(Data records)
==*==
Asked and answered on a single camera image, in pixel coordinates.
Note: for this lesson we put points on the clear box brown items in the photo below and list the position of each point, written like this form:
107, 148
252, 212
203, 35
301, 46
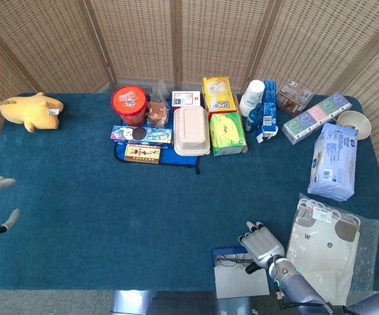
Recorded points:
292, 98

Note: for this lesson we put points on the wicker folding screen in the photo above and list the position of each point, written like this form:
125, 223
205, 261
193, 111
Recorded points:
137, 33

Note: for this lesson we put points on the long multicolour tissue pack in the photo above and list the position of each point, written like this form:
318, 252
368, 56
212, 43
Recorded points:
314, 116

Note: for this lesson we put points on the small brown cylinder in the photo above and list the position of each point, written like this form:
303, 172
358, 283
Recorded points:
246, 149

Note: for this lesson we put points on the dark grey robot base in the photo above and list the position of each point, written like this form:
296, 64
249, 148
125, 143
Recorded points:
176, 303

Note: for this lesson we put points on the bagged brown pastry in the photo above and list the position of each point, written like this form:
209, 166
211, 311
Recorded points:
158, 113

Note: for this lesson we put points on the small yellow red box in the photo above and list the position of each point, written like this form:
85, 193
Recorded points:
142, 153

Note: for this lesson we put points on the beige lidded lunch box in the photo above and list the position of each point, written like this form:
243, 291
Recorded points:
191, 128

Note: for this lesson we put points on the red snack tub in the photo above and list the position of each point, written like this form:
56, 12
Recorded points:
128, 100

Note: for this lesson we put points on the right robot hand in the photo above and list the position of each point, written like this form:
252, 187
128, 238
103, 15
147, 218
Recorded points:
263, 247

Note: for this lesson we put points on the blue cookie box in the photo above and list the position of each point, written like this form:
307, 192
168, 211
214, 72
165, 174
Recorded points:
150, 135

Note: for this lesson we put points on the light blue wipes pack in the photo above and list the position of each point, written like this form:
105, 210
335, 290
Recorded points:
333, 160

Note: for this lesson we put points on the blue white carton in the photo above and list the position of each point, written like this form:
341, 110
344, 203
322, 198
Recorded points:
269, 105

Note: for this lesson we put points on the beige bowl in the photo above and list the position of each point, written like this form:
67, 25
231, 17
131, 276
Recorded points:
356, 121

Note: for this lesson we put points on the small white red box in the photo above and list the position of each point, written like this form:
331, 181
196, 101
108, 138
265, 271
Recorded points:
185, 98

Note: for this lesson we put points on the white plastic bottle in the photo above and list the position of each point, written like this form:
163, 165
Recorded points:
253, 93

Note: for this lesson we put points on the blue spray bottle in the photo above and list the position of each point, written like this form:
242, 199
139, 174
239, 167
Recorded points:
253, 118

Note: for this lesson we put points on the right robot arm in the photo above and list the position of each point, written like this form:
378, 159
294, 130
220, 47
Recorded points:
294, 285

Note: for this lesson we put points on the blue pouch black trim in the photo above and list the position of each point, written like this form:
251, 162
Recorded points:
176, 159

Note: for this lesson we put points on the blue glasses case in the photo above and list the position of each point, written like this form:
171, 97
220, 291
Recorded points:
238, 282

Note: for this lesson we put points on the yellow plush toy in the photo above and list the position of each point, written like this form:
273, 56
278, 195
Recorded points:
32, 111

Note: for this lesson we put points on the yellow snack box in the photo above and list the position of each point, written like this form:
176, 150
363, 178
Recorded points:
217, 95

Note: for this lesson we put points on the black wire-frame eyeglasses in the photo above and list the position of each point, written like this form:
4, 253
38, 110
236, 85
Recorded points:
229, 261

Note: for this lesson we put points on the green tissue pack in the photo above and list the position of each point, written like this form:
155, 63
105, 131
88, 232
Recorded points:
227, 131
==*==
# Activity:
Print the records above verbatim, pictures excluded.

# Exercise answer:
Asked and answered on a single camera image, in pixel coordinates.
Note: for this lesson we put points on the clear box brown items in the photo below and list the position of each point, written like this form:
107, 148
252, 212
203, 35
301, 46
Recorded points:
292, 98

Note: for this lesson we put points on the wicker folding screen in the photo above and list the position of each point, written like this form:
125, 223
205, 261
193, 111
Recorded points:
137, 33

Note: for this lesson we put points on the long multicolour tissue pack in the photo above and list the position of each point, written like this form:
318, 252
368, 56
212, 43
Recorded points:
314, 116

Note: for this lesson we put points on the small brown cylinder in the photo above and list the position of each point, written like this form:
303, 172
358, 283
Recorded points:
246, 149

Note: for this lesson we put points on the dark grey robot base in the photo above and list the position of each point, written like this form:
296, 64
249, 148
125, 143
Recorded points:
176, 303

Note: for this lesson we put points on the bagged brown pastry in the photo above and list the position of each point, written like this form:
209, 166
211, 311
Recorded points:
158, 113

Note: for this lesson we put points on the small yellow red box in the photo above and list the position of each point, written like this form:
85, 193
Recorded points:
142, 153

Note: for this lesson we put points on the beige lidded lunch box in the photo above and list the position of each point, written like this form:
243, 291
Recorded points:
191, 128

Note: for this lesson we put points on the red snack tub in the photo above and list the position of each point, written like this form:
56, 12
Recorded points:
128, 100

Note: for this lesson we put points on the right robot hand in the photo above and list the position of each point, written like this form:
252, 187
128, 238
103, 15
147, 218
Recorded points:
263, 247

Note: for this lesson we put points on the blue cookie box in the photo above and list the position of each point, written like this form:
307, 192
168, 211
214, 72
165, 174
Recorded points:
150, 135

Note: for this lesson we put points on the light blue wipes pack in the photo above and list the position of each point, written like this form:
105, 210
335, 290
Recorded points:
333, 160

Note: for this lesson we put points on the blue white carton in the photo above and list the position of each point, written like this form:
341, 110
344, 203
322, 198
Recorded points:
269, 105

Note: for this lesson we put points on the beige bowl in the photo above and list the position of each point, written like this form:
67, 25
231, 17
131, 276
Recorded points:
356, 121

Note: for this lesson we put points on the small white red box in the photo above and list the position of each point, written like this form:
331, 181
196, 101
108, 138
265, 271
Recorded points:
185, 98

Note: for this lesson we put points on the white plastic bottle in the photo above and list the position of each point, written like this form:
163, 165
Recorded points:
253, 93

Note: for this lesson we put points on the blue spray bottle in the photo above and list the position of each point, written like this form:
242, 199
139, 174
239, 167
Recorded points:
253, 118

Note: for this lesson we put points on the right robot arm in the photo above and list the position of each point, written like this form:
378, 159
294, 130
220, 47
Recorded points:
294, 285

Note: for this lesson we put points on the blue pouch black trim in the photo above and list the position of each point, written like this form:
251, 162
Recorded points:
176, 159

Note: for this lesson we put points on the blue glasses case in the photo above and list the position of each point, written like this form:
171, 97
220, 291
Recorded points:
238, 282

Note: for this lesson we put points on the yellow plush toy in the photo above and list the position of each point, written like this form:
273, 56
278, 195
Recorded points:
32, 111

Note: for this lesson we put points on the yellow snack box in the photo above and list the position of each point, written like this form:
176, 150
363, 178
Recorded points:
217, 95

Note: for this lesson we put points on the black wire-frame eyeglasses in the photo above and list the position of each point, written like this form:
4, 253
38, 110
236, 85
Recorded points:
229, 261

Note: for this lesson we put points on the green tissue pack in the photo above and list the position of each point, written like this form:
155, 63
105, 131
88, 232
Recorded points:
227, 131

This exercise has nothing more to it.